Work item:
For the listing that follows, give again exactly the lines from the one with "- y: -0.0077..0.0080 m" to the one with "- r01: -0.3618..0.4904", including both.

Listed records:
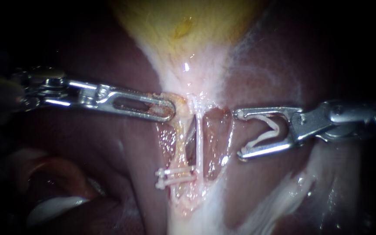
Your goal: Clipping third clip left tube
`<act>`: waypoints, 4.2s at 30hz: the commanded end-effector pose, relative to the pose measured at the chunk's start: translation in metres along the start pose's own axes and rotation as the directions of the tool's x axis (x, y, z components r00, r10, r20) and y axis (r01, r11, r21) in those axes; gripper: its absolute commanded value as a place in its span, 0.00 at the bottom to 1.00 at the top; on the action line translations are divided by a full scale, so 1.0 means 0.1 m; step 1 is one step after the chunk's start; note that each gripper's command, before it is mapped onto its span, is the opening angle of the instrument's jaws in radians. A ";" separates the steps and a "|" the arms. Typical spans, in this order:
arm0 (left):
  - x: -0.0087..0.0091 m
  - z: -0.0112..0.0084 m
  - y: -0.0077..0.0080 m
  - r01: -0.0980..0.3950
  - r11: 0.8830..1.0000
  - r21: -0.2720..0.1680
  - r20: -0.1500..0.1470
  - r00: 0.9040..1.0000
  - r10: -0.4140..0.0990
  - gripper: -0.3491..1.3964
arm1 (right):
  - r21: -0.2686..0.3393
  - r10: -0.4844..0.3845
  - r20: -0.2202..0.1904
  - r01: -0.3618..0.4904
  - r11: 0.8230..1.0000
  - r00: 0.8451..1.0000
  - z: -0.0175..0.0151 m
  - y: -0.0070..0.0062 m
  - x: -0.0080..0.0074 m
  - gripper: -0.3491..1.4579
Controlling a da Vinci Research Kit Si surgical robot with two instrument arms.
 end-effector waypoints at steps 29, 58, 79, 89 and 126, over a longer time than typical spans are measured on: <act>-0.014 -0.050 -0.074 0.033 0.999 0.028 0.004 0.999 -0.033 0.00 | -0.004 0.000 0.000 0.000 1.000 1.000 0.018 -0.001 0.003 0.47; -0.014 -0.045 -0.078 0.034 0.999 0.024 0.008 0.999 -0.034 0.00 | 0.039 0.068 -0.009 -0.067 0.997 0.998 0.120 0.002 -0.026 0.47; -0.016 -0.038 -0.083 0.029 0.999 0.025 0.007 1.000 -0.029 0.00 | 0.137 0.241 -0.092 -0.228 0.964 0.966 0.179 0.011 -0.040 0.47; -0.017 -0.037 -0.080 0.029 0.999 0.026 0.006 1.000 -0.029 0.00 | 0.173 0.318 -0.160 -0.290 0.941 0.934 0.177 0.023 -0.025 0.46; -0.021 -0.039 -0.073 0.023 0.999 0.029 0.003 1.000 -0.023 0.00 | 0.211 0.416 -0.169 -0.380 0.901 0.893 0.148 0.027 -0.027 0.00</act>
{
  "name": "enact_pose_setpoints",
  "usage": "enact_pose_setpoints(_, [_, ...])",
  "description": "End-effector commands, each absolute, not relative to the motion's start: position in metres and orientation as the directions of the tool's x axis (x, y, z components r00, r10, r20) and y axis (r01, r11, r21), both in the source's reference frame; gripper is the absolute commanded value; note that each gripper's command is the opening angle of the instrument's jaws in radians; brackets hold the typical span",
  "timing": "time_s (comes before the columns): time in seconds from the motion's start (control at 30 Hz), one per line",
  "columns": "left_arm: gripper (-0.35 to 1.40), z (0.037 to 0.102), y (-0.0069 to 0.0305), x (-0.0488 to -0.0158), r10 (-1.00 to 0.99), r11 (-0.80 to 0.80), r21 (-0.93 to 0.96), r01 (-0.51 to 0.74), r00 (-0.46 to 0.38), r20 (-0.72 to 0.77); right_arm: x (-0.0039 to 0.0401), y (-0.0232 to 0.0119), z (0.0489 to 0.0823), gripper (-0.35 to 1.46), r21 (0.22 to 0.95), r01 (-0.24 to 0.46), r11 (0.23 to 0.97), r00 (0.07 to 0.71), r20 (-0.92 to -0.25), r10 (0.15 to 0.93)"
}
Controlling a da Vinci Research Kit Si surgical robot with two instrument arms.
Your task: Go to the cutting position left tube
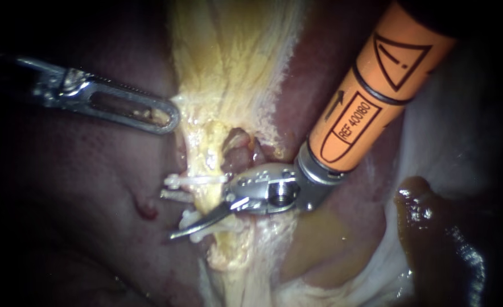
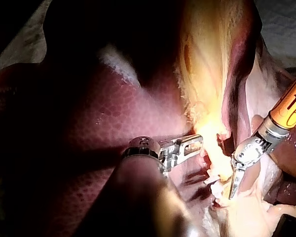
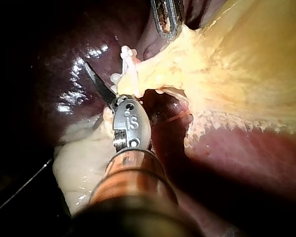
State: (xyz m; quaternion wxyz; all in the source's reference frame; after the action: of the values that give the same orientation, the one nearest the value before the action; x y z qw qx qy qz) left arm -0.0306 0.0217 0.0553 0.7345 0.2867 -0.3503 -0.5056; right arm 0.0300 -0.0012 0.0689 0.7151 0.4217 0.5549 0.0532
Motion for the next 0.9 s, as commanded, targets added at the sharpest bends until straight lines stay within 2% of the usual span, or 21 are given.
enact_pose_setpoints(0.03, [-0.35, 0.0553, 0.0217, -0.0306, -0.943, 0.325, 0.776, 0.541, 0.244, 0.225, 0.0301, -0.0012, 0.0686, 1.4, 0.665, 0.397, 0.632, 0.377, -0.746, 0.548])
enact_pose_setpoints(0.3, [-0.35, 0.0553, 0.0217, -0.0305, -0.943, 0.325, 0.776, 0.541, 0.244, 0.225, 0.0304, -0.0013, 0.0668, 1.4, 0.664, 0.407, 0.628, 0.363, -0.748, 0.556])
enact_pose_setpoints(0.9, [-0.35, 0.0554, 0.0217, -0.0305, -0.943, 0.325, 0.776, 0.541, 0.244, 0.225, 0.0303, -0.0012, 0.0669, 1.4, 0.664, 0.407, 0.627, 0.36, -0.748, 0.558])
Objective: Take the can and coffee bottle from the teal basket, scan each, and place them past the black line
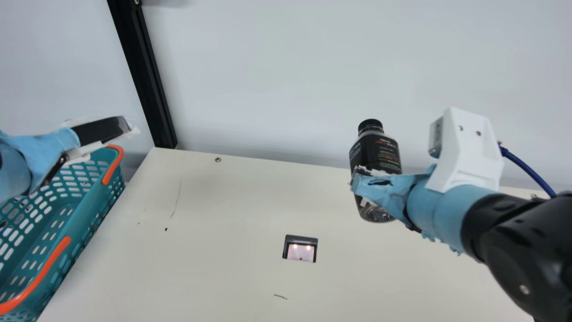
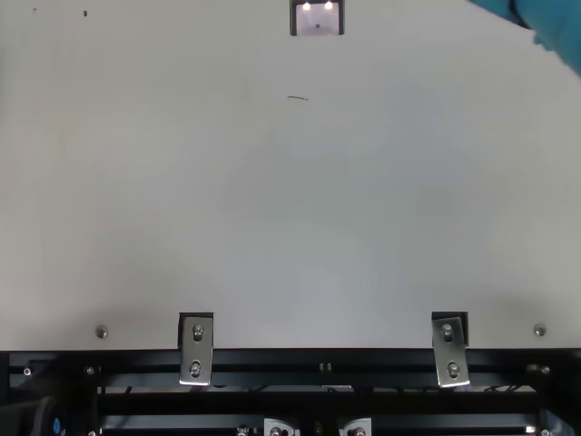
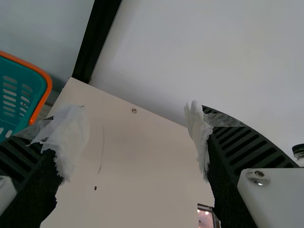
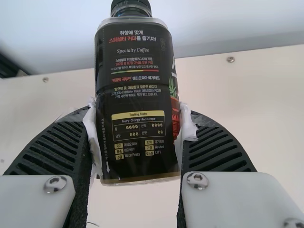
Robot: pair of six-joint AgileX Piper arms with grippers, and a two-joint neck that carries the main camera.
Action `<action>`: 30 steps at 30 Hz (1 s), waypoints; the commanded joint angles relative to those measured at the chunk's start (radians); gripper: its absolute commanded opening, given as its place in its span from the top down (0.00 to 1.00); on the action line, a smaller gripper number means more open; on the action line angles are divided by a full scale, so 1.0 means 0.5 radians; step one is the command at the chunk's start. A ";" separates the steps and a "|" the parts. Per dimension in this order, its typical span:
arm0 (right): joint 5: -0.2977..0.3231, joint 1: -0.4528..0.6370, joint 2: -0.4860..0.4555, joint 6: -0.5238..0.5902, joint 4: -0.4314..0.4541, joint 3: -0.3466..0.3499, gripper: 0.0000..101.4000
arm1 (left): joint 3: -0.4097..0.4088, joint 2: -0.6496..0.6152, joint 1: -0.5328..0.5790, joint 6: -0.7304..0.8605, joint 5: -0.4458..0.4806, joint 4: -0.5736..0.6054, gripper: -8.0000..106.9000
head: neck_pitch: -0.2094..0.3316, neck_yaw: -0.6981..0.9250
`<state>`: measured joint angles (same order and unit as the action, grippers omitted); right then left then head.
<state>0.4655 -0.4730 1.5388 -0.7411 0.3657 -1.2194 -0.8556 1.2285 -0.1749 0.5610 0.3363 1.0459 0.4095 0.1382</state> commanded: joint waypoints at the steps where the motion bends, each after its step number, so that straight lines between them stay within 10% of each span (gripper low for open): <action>1: 0.086 -0.149 0.044 -0.130 0.339 -0.048 1.00 | 0.000 0.000 0.000 0.000 0.000 0.000 0.15 | 0.054 -0.029; 30: 0.281 -0.386 0.650 0.351 0.016 -0.527 1.00 | 0.000 0.000 0.000 0.000 0.000 0.000 0.15 | 0.054 -0.029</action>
<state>0.6079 -0.6669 1.8559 -0.5691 0.3748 -1.4794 -0.8556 1.2285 -0.1749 0.5610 0.3363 1.0459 0.4095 0.1382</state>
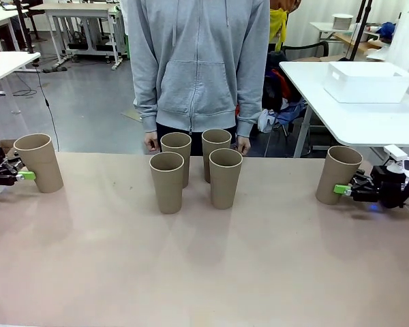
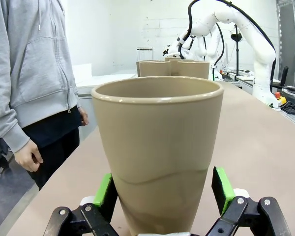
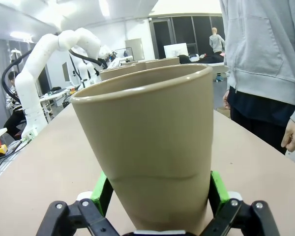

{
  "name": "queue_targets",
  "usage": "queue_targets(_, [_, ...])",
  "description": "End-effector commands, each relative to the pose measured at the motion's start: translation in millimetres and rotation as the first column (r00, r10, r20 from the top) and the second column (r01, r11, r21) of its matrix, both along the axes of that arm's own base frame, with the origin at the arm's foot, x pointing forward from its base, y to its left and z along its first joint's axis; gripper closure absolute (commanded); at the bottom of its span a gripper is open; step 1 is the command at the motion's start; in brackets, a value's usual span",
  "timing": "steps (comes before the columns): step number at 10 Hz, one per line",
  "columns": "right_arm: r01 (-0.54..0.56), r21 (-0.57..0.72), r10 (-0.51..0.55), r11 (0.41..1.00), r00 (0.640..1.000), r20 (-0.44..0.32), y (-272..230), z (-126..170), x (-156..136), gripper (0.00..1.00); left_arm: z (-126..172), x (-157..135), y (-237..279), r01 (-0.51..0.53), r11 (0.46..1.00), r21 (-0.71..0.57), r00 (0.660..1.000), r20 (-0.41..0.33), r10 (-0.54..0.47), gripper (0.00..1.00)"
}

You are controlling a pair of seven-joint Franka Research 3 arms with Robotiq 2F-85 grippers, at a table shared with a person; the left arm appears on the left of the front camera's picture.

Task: Stack the cups and store them in the basket.
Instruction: Pick up two Reusable plastic cups , one in each hand.

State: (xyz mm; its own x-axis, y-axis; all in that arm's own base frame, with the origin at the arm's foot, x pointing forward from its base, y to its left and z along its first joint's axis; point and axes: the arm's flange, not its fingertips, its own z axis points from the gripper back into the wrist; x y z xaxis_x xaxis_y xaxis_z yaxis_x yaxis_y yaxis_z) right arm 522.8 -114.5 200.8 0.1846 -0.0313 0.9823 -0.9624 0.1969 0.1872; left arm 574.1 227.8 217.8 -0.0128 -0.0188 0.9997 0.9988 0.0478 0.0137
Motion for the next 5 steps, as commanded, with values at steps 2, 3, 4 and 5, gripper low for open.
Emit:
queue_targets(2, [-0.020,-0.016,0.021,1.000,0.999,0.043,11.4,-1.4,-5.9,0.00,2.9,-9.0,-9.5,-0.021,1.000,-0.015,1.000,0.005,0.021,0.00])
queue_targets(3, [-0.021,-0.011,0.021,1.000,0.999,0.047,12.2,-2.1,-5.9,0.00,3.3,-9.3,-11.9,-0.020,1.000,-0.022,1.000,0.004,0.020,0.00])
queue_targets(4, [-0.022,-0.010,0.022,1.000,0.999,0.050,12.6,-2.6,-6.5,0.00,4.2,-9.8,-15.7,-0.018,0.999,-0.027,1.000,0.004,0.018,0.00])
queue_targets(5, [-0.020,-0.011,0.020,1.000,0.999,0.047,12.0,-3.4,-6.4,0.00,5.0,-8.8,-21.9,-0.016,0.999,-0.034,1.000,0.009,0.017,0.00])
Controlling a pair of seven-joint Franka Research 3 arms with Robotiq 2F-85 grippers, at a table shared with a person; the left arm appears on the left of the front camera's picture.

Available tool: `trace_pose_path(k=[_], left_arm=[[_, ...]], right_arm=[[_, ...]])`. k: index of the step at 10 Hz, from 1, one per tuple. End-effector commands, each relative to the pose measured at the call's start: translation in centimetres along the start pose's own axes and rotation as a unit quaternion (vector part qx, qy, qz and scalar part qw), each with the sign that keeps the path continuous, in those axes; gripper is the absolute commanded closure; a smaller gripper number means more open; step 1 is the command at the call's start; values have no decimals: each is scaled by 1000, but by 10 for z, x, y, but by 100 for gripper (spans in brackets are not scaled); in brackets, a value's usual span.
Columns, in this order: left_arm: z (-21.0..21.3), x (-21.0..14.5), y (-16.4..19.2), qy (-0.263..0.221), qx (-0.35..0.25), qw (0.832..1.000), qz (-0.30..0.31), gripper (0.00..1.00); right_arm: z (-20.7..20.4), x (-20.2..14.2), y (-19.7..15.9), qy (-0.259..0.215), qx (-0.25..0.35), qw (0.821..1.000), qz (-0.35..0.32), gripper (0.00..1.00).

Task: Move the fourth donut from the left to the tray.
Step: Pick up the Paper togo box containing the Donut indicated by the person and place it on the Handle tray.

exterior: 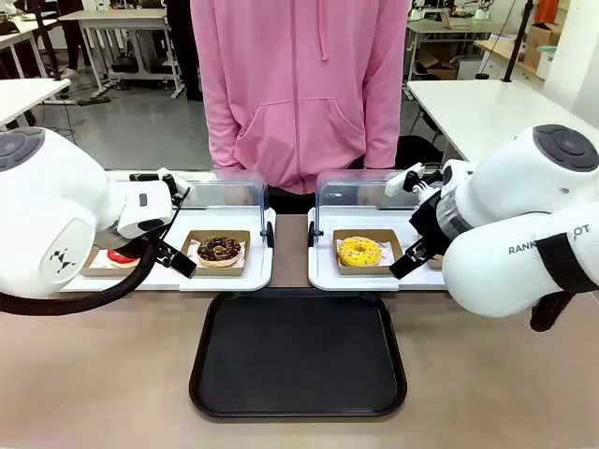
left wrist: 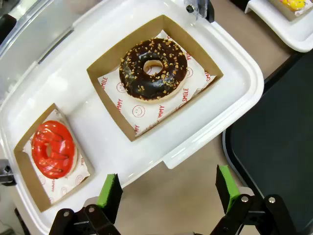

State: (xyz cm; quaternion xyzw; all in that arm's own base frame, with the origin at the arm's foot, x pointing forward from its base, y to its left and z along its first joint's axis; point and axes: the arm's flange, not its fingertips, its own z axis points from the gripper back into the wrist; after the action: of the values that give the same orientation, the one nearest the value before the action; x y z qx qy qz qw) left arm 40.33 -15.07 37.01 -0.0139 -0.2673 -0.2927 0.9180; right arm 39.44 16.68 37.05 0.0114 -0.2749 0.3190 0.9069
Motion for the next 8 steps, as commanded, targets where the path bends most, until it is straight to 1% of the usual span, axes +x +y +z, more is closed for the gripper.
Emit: trace_pose_path(k=[1,8], left_arm=[[0,0,0,0,0,1000,0,0],[0,0,0,0,0,1000,0,0]], right_arm=[[0,0,0,0,0,1000,0,0],[0,0,0,0,0,1000,0,0]])
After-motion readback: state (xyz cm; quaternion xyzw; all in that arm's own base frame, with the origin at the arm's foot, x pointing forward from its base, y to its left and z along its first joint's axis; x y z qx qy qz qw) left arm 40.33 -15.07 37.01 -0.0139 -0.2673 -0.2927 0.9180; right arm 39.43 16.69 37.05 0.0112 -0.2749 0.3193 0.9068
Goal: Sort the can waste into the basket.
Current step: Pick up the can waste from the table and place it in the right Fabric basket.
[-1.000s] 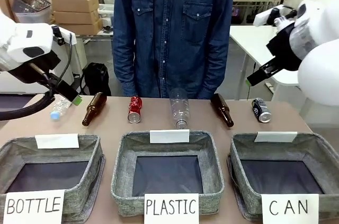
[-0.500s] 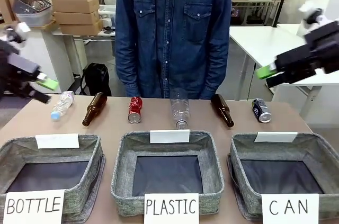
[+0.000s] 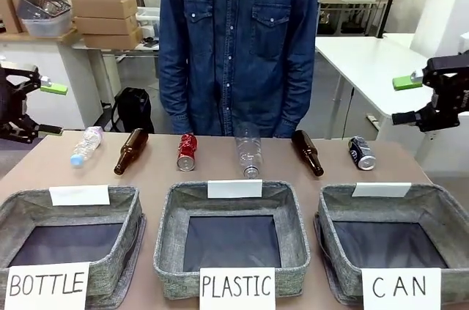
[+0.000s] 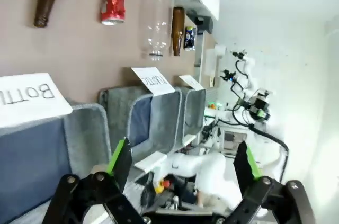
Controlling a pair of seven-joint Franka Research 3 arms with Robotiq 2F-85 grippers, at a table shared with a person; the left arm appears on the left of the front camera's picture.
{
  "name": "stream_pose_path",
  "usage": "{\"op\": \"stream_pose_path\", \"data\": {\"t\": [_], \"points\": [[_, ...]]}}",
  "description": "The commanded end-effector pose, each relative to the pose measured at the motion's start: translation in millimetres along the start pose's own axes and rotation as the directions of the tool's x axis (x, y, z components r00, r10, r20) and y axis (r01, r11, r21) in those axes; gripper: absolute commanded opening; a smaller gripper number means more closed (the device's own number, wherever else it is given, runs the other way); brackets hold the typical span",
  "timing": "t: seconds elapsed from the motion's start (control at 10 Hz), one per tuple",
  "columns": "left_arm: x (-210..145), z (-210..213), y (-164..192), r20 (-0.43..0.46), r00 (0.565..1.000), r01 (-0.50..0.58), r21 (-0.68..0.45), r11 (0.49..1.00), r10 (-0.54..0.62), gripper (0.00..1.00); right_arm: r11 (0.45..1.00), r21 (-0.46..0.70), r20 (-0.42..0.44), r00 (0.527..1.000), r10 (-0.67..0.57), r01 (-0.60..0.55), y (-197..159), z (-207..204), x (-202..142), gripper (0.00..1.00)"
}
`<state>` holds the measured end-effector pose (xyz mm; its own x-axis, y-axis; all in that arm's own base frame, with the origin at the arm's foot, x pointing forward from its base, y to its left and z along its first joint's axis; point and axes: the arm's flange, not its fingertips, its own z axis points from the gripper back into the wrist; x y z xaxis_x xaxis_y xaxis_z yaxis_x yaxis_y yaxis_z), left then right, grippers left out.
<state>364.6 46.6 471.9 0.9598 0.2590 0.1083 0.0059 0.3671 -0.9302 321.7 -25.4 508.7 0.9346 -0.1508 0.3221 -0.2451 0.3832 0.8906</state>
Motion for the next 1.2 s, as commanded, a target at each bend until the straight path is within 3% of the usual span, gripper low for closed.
{"op": "stream_pose_path", "data": {"t": [0.0,0.6,0.8,1.1], "points": [[-6,13,6,-0.099,0.992,0.074,-0.082,0.994,-0.082,1.0,0.995,-0.003,-0.036,0.994,0.102,-0.102,17,-3,-4,1.0],[-10,13,5,-0.092,0.994,0.058,-0.089,0.994,-0.066,1.0,0.995,-0.003,-0.036,0.994,0.102,-0.102,17,-3,-4,1.0],[15,-42,-27,-0.173,0.982,0.108,0.152,0.983,-0.081,1.0,0.995,-0.003,-0.036,0.994,0.102,-0.102,17,-3,-4,1.0],[49,-161,-47,-0.166,0.98,0.179,0.48,0.859,-0.112,1.0,0.995,-0.003,-0.036,0.994,0.102,-0.102,17,-3,-4,1.0]]}}
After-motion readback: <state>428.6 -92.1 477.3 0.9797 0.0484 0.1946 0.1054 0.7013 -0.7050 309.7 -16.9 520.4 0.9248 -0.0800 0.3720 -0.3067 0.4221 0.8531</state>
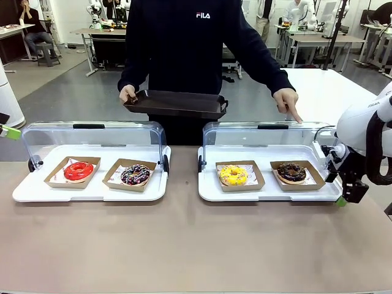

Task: Provide the desired donut to the person.
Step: Pick up and lift the Paper togo box containing the Donut pointed at by the person.

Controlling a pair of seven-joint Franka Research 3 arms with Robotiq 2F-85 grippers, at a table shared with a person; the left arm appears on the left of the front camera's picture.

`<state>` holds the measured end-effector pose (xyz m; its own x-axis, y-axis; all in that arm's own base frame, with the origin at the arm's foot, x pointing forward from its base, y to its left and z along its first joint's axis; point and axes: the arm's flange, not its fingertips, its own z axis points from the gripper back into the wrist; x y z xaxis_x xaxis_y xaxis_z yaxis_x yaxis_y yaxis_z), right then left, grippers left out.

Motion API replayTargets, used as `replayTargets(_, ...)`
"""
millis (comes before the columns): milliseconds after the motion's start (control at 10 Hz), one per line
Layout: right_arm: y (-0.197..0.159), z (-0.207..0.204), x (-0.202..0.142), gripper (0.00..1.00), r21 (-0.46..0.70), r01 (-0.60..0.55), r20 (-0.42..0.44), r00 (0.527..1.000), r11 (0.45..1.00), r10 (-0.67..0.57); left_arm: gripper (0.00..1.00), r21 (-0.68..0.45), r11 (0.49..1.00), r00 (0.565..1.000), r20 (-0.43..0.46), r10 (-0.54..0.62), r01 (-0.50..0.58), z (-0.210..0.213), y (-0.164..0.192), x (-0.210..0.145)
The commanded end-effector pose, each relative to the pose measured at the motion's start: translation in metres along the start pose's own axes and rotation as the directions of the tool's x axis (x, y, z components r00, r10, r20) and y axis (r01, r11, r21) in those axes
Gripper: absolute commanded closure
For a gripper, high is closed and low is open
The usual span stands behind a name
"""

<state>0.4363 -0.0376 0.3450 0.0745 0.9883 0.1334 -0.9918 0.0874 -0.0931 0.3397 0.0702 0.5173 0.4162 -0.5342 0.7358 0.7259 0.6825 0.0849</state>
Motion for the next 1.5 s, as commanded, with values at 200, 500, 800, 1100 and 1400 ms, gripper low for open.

Result of this exercise:
  - y: -0.0077..0.0080 m
  - r01: -0.0980..0.3950
  - r11: 0.8830..1.0000
  - r21: -0.2720..0.1680
  - r20: -0.1500..0.1470
  - r00: 0.9040..1.0000
  - r10: -0.4140..0.0990
  - gripper: -0.3491..1.3964
arm1 (right):
  - r21: -0.2686..0.3393
  - r10: -0.4844..0.3845
  - r20: -0.2202..0.1904
  - r01: -0.3618..0.4904

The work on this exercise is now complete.